Serbian/Yugoslav artist

Vukosava Vuka Velimirović (June 30, 1888 – December 12, 1965) was the first modern Serbian female sculptor, children's writer, illustrator, art critic and translator. She was among the most notable sculptors of 20th century, gaining international recognition between two world wars.

==Biography==
In her early youth, Vukosava Velimirović wrote songs, fairy tales, drew cartoons for children, rules of clay shape, which became clear at that time that her life would be marked by art.

She grew up in an intellectual and patriarchal family, and she had two older brothers who studied in Moscow and St. Petersburg, the other members of the family received letters about all kinds of events and novelties in the world of sciences and arts that they were interested in.

In 1911, the whole family moved to Belgrade, where Vukosava's father Miloš was transferred. Immediately after arriving in the Serbian capital, Vukosava enrolled at the Arts and Crafts School and there began her artistic life.

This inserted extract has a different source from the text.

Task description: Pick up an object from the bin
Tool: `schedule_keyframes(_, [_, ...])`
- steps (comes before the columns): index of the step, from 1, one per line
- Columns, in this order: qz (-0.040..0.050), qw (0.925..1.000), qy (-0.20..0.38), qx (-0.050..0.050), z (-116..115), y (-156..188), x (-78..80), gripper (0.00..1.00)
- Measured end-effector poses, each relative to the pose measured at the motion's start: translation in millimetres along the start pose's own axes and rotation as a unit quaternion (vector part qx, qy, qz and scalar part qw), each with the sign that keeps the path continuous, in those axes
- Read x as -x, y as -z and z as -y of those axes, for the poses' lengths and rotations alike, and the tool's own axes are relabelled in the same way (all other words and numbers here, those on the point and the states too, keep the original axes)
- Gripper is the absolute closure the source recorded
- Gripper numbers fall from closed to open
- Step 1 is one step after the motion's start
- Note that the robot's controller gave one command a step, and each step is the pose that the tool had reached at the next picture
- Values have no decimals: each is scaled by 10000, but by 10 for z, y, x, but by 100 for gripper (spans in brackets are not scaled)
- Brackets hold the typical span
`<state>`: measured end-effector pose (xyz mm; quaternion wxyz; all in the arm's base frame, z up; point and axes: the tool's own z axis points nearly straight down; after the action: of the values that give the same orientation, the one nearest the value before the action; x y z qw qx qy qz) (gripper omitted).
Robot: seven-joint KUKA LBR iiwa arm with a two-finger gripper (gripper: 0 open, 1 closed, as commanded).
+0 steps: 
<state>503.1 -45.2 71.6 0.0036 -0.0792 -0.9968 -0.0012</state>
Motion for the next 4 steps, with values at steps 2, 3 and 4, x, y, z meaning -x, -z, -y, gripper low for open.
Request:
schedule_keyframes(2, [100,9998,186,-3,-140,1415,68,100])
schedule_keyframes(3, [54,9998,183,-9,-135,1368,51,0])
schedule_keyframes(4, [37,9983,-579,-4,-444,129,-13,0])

It is told that Vukosava's generation of students was one of the most talented, such as Zora Petrović, Jelisaveta Petrović, Nada Đukanović, Olga Golemović, Dara Mićić, Jelena Radaković and many other great artists who attended the same school.

Patriarchal Belgrade society was changing at the turn of the century, providing a window of opportunity for the "creative power of women", whose rise was recognized by philosopher Ksenija Atanasijević in her 1924 essay. At the time Vukosava Velimirović, a woman sculptor was attracting great public attention. She was educated in Belgrade, Rome, and Paris, where she spent most of her life between 1918 and 1940 in the company of some great female sculptors, including Camille Claudel. She was a sculptor known for her energetic, small bronze sculptures depicting poor war orphans. As an artist, she had strong beliefs and felt a need for artists to create politically and socially conscious works of art that reflected current events and issues. She spent much of her life working toward equal rights for Serbian women and a widespread push for equality.

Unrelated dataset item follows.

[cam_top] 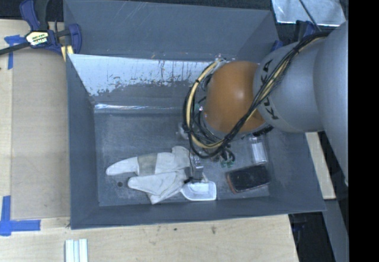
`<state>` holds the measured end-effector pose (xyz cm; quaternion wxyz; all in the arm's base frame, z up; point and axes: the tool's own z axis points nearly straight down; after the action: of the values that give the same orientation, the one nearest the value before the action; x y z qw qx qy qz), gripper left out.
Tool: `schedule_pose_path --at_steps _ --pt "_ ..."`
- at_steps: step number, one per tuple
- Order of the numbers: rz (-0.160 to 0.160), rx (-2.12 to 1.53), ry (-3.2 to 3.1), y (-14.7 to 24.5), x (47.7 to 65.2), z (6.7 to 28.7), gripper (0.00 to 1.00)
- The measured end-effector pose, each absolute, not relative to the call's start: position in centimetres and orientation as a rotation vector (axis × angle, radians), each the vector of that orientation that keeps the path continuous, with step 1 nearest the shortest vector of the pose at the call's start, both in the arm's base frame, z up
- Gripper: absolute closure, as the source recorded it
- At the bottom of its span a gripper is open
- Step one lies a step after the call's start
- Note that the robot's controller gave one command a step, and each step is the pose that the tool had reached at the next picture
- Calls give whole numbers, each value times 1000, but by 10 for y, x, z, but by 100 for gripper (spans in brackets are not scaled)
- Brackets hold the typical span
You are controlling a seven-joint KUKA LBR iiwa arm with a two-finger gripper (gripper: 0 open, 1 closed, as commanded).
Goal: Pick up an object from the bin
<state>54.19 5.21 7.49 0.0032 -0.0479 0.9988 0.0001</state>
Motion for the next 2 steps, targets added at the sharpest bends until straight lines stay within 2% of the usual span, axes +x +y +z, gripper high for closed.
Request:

Around 1924, her most famous pieces, five decorative sculptures caused a sensation when they were permanently exhibited on the facade of the Vračar Holding Bank at 1 Krunska Street. Facade sculpture was considered a masculine applied discipline, though with Velimirović's creations that notion had to be put to rest for once and for all. Velimirovič also had a successful career as a portraitist of the European upper classes.

She was married to Count Lisjen de La Martinière, with whom she broke up after three years of marriage.